全ての学生が適切な教育を受けられるようにするために、大学評価という仕組みがあります。国が認めた評価機関の評価担当者が、各大学を定期的に評価することによって、教育の質を担保しようというものです。
大学には多くの学問分野があります。その学問分野ごとに、4年(6年)の間に学ぶべき内容を決めているのが「分野別参照規準」です。そしてこれは日本学術会議で議論、提示されています。
その名の通りに「参照規準」ですので、ある程度緩やかなものではあります。しかしこれは、大学が定期的に受審することを義務付けられている大学評価の参照規準でもあります。つまり、日本学術会議は学生が大学で何を学ぶかの内容に影響力を持っているのです。そのような学術会議が、一部の政治家の思惑によって人事を左右されることになれば、学生の学びが偏った方向に誘導される恐れもあると思います。日本学術会議というのは、実は学生にとっても非常に身近な存在でもあるのです。
さてこの問題が発生してから3か月弱ですが、これまでに自然科学系の93の学会、人文・社会科学系の310の学会・協議会が、抗議声明を出しています。

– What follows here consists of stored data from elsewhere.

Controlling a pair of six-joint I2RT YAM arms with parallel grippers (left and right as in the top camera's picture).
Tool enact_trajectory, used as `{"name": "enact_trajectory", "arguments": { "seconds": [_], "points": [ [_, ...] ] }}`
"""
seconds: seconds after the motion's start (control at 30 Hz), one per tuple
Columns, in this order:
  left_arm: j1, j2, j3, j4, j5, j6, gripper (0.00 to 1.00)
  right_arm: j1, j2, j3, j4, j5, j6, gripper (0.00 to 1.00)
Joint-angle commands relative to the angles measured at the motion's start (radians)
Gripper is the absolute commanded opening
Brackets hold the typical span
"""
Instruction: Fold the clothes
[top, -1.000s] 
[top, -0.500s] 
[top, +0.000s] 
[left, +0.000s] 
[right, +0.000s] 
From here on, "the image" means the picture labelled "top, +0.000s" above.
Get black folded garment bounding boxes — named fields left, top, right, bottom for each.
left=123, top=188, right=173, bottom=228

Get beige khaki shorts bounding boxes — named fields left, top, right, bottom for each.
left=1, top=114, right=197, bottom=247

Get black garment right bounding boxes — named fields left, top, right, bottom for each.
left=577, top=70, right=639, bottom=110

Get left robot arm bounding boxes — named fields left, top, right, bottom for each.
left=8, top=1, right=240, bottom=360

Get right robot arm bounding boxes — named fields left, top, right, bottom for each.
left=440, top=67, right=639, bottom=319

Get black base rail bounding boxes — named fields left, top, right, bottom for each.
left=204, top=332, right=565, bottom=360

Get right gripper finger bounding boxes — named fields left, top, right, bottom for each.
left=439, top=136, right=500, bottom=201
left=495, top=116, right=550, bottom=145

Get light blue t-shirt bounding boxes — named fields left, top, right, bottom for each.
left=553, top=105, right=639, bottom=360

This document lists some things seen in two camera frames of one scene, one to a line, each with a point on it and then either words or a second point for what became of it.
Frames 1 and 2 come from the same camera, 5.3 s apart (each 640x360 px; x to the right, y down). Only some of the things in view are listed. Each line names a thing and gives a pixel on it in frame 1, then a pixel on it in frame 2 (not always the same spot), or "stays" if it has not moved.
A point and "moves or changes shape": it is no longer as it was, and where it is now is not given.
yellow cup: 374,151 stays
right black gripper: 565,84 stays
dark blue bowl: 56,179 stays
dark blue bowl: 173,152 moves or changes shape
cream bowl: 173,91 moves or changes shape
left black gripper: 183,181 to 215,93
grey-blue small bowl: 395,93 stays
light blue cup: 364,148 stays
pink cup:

日本学術会議問題、学界から声明続々 海外科学誌も言及:日本経済新聞 https://t.co/CzigAXc5IQ
— まさのあつこ (@masanoatsuko) October 11, 2020
「自由に物を言える社会を維持できるか、統制されるかの分水嶺だ」。日本学術会議の任命拒否問題を巡り「人文社会系学協会連合連絡会」のメンバーが記者会見しました。https://t.co/YUGI7AP2cu
— 毎日新聞 (@mainichi) December 2, 2020
またネイチャーなどの国際的に著名な学術誌からも懸念の声が寄せられています。
英誌ネイチャーや米誌サイエンスが学術会議人事への菅政権の介入を批判。「学問の自由の脅威」と。当然のこと。冷静な「学問の自由」が失われれば社会の発展なく未来に悲劇が待つのみ。戦前戦後にかけ日本人は痛いほど経験しているはず。#日本学術会議への人事介入に抗議する https://t.co/I0LXDvK14M
— 佐藤 章 (@bSM2TC2coIKWrlM) November 15, 2020
最後に、東京都立大学教授の木村草太さんが、今回の問題と憲法と日本学術会議法について解説している動画がありました。大変わかりやすい解説ですので、ぜひご覧ください。社会心理学と刑事法学の若手研究者とのやりとりも、参考になるかと思います。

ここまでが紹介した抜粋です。